Task Manager showing the high CPU usage of cluster.exe , sqlserver.exe (other contributors are sqlagent.exe and logship.exe (multiple instances ) )
To understand this further WPR was captured from this environment. Investigations showed this usage is mainly in Kernel Time and caused by a Cluster API call made by SQL Server.

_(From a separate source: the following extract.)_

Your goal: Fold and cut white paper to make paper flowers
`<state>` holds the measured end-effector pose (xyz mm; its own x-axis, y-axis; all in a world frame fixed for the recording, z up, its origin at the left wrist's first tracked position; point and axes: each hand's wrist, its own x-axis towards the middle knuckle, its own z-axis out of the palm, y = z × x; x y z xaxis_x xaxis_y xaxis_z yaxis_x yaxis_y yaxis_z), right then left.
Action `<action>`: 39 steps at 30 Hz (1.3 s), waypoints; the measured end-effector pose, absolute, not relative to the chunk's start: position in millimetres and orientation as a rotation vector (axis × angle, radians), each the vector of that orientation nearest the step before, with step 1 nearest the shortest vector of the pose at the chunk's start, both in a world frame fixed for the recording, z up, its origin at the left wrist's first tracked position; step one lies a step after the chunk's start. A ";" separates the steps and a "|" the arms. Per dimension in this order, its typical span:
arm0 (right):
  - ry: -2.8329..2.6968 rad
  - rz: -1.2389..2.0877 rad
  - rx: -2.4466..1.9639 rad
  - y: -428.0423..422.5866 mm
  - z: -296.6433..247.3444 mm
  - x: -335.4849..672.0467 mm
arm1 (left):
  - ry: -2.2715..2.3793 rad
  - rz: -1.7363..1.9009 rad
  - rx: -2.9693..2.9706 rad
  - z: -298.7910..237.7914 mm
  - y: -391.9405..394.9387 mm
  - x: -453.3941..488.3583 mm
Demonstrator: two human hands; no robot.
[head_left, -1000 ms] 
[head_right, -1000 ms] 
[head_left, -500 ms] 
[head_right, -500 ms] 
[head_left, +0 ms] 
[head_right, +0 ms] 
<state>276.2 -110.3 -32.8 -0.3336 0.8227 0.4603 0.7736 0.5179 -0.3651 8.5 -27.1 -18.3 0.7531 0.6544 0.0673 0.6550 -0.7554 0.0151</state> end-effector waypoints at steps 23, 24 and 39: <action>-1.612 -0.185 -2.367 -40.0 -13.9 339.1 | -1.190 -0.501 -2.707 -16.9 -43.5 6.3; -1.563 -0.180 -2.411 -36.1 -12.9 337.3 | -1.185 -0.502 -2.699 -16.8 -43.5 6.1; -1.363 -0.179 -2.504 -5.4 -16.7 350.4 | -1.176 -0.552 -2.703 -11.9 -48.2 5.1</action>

sqlmin.dll!HadrWsfcUtil::OpenClusterResourceKey
sqlmin.dll!HadrAvailabilityGroupStore::Retrieve
sqlmin.dll!HadrAvailabilityGroup::Refresh
sqlmin.dll!HadrAvailabilityGroup::HadrAvailabilityGroup
sqlmin.dll!HadrAvailabilityGroupObjectModel::GetAvailabilityGroupByResourceId
sqlmin.dll!HadrAvailabilityGroupObjectModel::GetAvailabilityGroupByName
sqlmin.dll!DmHadrInternalAgStatesTable::GetAgConfiguration
sqlmin.dll!DmHadrInternalAgStatesTable::InternalGetRow
sqlmin.dll!CQScanTVFStreamNew::GetRow
sqlmin.dll!CQScanLightProfileNew::GetRow
sqlmin.dll!CQScanFilterNew::GetRowHelper
sqlmin.dll!CQScanLightProfileNew::GetRow
sqlmin.dll!CQueryScan::GetRow
sqllang.dll!CXStmtQuery::ErsqExecuteQuery
sqllang.dll!CXStmtSelect::XretExecute
sqllang.dll!CMsqlExecContext::ExecuteStmts<1,1>
sqllang.dll!CMsqlExecContext::FExecute
sqllang.dll!CSQLSource::Execute
sqllang.dll!CSQLObject::ExecuteFunction
sqllang.dll!CUdfExecInfo::InvokeTSQLScalarUDF
sqllang.dll!UDFInvokeImpl
sqltses.dll!CEsExec::GeneralEval4
sqlmin.dll!CQScanProjectNew::EvalExprs
sqlmin.dll!CQScanProjectNew::GetRow
sqlmin.dll!CQScanLightProfileNew::GetRow
sqlmin.dll!CQueryScan::GetRow
sqllang.dll!CXStmtQuery::ErsqExecuteQuery
sqllang.dll!CXStmtSelect::XretExecute
sqllang.dll!CMsqlExecContext::ExecuteStmts<1,1>
sqllang.dll!CMsqlExecContext::FExecute
sqllang.dll!CSQLSource::Execute
sqllang.dll!ExecuteSql
sqllang.dll!CSpecProc::ExecuteSpecial
sqllang.dll!CSpecProc::Execute
sqllang.dll!process_request
sqllang.dll!process_commands_internal
sqllang.dll!process_messages
sqldk.dll!SOS_Task::Param::Execute
sqldk.dll!SOS_Scheduler::RunTask
sqldk.dll!SOS_Scheduler::ProcessTasks
sqldk.dll!SchedulerManager::WorkerEntryPoint
sqldk.dll!SystemThreadDispatcher::ProcessWorker
sqldk.dll!SchedulerManager::ThreadEntryPoint
kernel32.dll!BaseThreadInitThunk
ntdll.dll!RtlUserThreadStart
[Root]
This is because log shipping is calling system function sys.fn_hadr_backup_is_preferred_replica for those backups so it can gather AG related backup preferences and act accordingly.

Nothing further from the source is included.